Thanks a lot. That helped.
 
#8
Well, I am going to extend the concept a little here. You are presented with fair coin. You are asked to flip it say 5 times and you get 4/5 heads. Is it a fair coin given the 80 probability of heads, well it could be? You do this over and over then plot results in a histogram. Well over the long run you will have a better idea if it is a fair coin, where you see close to 50% heads. Next scenario, you do the same thing but each time you flip the coin 1000 times. Given the risk chance, a stochastic run of heads can happen, but since there are so many flips the probability converges closes to 50% every time.
That was very helpful. Thank you.
 

noetsi

Fortran must die
#9
Personally I think sample size gets discussed primarily in the context of statistical power (in statistics) and the null hypothesis. But what is likely more important is can you generalize from your sample. And that depends less on a random sample or a specific number than if you have a good sampling frame.
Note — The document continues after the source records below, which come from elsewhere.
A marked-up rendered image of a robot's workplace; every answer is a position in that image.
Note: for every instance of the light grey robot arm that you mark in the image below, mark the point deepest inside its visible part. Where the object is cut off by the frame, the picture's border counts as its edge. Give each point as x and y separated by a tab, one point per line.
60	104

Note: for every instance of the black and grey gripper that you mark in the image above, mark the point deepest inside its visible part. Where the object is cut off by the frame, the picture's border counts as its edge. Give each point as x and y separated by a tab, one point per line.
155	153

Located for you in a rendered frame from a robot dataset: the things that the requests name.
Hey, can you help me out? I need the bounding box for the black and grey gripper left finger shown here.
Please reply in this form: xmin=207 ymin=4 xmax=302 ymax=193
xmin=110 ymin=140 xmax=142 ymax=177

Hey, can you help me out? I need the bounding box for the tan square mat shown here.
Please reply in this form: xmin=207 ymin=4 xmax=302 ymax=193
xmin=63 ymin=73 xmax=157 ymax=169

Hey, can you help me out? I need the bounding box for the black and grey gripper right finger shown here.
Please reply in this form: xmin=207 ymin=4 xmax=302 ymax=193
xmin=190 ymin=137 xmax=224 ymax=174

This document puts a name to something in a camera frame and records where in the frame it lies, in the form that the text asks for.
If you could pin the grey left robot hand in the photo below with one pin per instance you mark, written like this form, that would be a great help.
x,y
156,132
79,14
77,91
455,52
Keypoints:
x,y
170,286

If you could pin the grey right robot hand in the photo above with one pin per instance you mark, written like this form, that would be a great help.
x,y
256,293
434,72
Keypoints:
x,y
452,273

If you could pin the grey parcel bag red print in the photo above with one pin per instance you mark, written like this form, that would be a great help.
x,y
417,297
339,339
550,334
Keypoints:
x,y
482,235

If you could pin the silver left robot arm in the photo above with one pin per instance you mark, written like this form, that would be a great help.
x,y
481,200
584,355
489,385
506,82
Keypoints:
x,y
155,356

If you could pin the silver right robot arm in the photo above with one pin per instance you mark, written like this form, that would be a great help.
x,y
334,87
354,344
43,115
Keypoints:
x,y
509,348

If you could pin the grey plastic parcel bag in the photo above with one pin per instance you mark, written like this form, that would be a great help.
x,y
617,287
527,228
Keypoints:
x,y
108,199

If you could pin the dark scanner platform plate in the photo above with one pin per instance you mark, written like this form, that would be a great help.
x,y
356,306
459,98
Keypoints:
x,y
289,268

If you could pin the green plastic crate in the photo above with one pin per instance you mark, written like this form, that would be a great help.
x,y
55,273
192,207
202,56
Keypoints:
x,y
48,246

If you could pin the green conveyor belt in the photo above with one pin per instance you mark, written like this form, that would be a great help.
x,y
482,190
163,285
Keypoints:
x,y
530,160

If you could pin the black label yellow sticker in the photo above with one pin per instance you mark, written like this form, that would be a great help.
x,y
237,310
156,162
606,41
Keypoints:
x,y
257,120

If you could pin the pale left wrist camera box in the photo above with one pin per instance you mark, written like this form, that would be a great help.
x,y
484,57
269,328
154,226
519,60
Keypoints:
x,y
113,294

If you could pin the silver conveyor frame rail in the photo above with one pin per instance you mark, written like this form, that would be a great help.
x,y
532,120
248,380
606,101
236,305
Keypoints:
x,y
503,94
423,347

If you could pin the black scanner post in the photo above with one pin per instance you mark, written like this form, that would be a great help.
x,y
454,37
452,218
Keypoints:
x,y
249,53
Just because you have enough to run a reasonable p value, does not mean you can IMHO generalize from your sample.

That is my humble opinion, I have not seen a formal discussion of this because authors who talk about sample size tend to be in statistics (or polling) and those who talk about external validity (aka generalizing) tend to be methods experts- who don't get quoted as much as they should in the statistical text.